- _Work required_: Copy out each line of the data that holds the word "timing".

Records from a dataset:
####
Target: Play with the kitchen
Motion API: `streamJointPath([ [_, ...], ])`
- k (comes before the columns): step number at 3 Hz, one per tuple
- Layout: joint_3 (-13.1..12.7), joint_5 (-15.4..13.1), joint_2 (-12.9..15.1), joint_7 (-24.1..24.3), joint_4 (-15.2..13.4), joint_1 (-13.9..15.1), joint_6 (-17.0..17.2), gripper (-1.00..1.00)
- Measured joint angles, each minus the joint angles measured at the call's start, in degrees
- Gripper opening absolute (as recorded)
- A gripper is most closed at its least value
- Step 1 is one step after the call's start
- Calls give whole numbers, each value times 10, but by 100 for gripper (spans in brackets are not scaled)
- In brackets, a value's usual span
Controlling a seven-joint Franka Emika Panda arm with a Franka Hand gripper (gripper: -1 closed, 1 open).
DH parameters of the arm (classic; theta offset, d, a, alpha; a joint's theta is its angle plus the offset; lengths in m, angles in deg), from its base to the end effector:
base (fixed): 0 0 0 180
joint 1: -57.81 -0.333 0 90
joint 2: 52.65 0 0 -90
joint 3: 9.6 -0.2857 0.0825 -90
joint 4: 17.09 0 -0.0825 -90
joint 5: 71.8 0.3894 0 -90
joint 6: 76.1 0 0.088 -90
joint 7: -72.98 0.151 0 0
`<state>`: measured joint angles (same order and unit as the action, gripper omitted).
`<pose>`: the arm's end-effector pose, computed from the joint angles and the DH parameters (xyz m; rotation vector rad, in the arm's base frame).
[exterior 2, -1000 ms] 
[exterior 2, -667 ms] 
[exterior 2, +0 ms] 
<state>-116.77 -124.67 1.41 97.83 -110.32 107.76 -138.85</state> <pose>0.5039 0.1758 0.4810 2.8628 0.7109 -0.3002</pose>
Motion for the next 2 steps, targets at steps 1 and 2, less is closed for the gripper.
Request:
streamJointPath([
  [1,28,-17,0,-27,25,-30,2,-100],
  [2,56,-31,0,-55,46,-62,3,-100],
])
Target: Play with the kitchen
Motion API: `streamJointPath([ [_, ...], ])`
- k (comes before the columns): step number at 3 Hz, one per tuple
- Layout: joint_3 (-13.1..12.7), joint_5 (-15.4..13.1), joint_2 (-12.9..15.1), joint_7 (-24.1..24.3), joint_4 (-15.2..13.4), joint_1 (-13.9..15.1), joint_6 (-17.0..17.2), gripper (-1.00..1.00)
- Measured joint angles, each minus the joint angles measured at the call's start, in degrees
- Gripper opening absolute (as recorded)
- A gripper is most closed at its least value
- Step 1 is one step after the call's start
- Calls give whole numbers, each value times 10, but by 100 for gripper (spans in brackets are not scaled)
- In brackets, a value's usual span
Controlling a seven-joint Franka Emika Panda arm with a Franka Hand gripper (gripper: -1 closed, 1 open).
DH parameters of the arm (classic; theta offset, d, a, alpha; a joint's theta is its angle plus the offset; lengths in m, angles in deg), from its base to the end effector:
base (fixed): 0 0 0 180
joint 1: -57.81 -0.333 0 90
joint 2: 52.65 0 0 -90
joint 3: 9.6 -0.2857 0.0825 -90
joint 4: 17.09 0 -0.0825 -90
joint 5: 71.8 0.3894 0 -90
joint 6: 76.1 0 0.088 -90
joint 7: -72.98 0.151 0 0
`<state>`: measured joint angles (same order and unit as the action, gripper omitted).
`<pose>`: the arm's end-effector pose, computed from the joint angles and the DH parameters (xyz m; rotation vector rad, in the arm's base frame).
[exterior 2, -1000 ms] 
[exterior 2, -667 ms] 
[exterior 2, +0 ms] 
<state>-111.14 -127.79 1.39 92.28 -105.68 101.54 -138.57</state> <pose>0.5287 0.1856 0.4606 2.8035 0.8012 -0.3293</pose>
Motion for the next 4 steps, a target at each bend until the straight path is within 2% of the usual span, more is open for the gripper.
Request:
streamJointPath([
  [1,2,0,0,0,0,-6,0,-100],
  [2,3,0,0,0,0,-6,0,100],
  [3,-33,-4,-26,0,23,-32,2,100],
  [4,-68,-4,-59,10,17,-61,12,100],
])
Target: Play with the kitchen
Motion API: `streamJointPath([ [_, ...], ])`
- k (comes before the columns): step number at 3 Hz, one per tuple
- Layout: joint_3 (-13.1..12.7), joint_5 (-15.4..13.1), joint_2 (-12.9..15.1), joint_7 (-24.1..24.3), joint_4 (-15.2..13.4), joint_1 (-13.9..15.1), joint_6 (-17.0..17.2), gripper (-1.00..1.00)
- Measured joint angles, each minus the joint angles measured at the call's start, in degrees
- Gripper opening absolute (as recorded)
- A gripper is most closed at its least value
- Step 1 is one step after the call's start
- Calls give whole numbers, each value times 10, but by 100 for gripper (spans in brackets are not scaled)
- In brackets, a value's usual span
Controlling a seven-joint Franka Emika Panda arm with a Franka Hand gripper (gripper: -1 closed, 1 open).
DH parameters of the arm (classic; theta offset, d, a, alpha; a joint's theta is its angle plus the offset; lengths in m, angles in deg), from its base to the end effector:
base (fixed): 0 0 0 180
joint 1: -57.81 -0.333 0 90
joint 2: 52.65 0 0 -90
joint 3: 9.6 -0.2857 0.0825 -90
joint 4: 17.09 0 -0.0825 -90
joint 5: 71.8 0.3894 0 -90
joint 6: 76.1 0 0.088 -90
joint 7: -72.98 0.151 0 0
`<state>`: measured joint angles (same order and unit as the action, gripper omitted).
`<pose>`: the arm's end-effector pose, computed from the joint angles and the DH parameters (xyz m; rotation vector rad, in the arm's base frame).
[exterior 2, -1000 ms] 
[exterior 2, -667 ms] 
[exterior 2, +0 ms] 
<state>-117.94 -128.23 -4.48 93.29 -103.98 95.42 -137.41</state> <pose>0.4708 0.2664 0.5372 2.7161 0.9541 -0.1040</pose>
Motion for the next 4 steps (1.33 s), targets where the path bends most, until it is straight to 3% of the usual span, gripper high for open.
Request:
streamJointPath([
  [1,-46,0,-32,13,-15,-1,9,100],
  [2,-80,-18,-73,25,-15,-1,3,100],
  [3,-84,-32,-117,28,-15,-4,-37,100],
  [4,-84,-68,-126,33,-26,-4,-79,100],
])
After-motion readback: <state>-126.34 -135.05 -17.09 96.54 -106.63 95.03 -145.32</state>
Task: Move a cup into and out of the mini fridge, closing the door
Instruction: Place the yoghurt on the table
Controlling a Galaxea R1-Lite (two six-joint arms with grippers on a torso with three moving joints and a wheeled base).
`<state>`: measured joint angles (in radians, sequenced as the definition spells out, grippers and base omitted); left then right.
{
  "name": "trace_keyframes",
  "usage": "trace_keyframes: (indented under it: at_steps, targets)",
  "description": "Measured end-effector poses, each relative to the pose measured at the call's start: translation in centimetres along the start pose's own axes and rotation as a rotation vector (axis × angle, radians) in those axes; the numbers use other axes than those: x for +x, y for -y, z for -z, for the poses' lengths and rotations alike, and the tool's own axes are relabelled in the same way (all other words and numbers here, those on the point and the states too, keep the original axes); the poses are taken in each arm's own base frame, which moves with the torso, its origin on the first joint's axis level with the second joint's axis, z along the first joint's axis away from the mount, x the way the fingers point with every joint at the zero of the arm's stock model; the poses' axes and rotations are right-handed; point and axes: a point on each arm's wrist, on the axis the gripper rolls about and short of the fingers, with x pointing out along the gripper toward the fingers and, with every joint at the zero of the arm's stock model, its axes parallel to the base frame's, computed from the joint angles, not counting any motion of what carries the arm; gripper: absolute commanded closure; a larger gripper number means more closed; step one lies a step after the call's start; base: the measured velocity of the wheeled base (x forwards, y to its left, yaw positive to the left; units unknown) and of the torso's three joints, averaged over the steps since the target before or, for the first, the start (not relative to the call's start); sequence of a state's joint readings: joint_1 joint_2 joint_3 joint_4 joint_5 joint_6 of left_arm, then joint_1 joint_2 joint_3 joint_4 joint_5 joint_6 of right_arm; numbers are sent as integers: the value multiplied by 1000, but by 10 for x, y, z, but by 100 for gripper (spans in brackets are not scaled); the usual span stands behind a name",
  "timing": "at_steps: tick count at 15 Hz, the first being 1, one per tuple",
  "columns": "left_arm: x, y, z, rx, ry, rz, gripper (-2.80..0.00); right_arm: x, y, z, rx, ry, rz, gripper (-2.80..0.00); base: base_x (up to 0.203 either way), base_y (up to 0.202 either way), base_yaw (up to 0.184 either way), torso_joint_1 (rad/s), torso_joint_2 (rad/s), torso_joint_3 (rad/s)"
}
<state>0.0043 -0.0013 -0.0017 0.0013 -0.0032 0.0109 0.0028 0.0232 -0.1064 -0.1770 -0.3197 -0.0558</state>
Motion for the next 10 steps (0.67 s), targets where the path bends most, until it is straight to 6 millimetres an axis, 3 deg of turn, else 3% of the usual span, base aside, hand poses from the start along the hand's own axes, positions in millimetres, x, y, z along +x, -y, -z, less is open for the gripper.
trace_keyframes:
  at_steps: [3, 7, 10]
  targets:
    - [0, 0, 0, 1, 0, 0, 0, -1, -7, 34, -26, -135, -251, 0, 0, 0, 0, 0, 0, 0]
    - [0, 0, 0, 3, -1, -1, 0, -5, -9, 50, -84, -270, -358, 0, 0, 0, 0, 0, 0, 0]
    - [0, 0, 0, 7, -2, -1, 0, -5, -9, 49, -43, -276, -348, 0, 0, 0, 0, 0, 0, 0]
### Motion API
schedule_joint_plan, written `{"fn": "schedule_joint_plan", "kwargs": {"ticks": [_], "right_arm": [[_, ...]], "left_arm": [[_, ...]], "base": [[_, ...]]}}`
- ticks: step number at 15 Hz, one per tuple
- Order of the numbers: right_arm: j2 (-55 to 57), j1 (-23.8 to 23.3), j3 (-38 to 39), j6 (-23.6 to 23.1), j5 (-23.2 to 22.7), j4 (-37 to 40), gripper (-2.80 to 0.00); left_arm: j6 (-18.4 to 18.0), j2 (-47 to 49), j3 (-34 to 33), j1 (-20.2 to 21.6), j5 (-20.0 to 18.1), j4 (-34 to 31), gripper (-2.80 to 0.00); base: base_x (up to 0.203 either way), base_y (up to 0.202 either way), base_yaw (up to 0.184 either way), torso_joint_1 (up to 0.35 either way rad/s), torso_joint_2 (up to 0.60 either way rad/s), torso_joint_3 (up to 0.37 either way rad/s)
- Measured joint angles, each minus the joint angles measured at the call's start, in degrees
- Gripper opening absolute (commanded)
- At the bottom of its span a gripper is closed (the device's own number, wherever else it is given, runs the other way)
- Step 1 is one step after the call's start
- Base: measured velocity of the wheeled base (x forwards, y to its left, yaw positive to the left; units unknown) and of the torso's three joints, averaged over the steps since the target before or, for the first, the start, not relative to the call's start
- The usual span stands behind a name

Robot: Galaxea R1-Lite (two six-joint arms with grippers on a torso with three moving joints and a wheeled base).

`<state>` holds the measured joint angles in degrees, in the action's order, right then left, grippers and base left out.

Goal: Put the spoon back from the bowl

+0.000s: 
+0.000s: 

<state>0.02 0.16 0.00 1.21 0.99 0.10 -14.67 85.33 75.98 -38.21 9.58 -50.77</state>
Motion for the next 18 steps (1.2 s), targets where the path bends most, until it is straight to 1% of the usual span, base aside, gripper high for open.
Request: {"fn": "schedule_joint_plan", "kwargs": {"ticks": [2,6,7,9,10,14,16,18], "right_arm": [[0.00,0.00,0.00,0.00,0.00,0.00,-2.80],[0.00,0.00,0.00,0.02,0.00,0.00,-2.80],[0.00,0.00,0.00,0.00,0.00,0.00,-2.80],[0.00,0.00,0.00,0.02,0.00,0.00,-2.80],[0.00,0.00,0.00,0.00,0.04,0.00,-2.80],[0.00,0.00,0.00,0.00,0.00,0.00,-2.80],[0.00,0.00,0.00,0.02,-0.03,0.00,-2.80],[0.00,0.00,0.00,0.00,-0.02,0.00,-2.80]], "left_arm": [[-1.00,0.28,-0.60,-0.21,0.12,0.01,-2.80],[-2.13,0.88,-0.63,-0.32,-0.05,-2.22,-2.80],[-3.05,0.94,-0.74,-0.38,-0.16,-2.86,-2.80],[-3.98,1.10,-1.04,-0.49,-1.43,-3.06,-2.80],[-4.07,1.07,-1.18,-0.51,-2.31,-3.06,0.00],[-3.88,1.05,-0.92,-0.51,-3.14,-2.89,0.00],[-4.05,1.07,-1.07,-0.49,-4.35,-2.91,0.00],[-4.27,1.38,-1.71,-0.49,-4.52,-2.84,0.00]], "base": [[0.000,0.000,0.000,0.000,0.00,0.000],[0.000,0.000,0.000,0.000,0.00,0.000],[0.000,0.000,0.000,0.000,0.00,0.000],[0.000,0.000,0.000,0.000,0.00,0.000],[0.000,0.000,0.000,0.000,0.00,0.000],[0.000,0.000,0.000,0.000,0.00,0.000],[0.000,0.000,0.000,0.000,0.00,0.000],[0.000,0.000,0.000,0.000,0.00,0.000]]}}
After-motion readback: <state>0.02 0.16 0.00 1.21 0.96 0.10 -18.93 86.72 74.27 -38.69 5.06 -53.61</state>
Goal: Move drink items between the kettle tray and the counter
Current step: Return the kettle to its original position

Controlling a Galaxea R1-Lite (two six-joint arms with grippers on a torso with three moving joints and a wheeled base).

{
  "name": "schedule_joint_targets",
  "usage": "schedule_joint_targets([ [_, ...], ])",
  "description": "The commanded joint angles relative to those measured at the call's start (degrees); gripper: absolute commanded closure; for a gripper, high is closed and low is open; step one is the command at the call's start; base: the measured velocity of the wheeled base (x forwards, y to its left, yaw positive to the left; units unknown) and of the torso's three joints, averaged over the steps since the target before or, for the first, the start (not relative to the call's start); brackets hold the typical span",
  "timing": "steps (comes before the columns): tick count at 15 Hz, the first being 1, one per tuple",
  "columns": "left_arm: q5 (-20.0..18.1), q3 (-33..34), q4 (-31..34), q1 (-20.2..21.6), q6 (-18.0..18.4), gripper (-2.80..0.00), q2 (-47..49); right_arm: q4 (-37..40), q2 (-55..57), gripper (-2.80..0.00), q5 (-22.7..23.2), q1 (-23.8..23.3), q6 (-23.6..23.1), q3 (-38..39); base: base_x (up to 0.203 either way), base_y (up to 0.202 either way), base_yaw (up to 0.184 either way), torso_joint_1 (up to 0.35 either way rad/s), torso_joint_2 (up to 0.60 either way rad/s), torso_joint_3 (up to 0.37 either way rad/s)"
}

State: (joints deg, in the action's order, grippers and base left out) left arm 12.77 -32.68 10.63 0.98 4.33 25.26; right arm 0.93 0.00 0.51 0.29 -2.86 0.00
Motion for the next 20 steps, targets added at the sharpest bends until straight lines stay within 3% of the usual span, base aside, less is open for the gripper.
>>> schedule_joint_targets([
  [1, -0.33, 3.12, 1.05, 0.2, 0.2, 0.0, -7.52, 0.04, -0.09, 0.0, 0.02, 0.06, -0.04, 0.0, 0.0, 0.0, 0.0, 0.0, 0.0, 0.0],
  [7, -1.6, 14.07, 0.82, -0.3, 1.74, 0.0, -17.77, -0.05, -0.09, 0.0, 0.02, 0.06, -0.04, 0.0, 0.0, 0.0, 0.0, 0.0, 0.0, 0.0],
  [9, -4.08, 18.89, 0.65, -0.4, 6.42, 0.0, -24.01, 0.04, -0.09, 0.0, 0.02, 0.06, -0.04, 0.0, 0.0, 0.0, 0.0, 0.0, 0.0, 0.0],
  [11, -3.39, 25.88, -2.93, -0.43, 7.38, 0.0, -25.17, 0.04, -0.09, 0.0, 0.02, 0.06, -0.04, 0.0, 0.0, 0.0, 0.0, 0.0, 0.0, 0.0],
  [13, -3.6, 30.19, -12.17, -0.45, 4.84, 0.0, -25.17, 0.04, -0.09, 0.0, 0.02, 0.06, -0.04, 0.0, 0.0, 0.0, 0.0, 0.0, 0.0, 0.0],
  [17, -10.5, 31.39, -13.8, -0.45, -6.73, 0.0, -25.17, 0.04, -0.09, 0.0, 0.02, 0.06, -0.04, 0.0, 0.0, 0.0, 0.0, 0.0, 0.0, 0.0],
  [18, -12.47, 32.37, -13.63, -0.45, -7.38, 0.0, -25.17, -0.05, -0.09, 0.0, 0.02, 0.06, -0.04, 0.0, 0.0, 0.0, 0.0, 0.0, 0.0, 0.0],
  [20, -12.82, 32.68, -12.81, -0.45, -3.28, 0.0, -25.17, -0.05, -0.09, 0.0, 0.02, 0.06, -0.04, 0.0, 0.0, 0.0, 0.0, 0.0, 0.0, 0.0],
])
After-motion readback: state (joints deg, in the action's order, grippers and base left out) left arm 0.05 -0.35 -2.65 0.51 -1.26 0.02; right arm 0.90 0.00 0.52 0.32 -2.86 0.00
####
- _Response area_:
  "timing": "at_steps: tick count at 15 Hz, the first being 1, one per tuple",
  "timing": "steps (comes before the columns): tick count at 15 Hz, the first being 1, one per tuple",

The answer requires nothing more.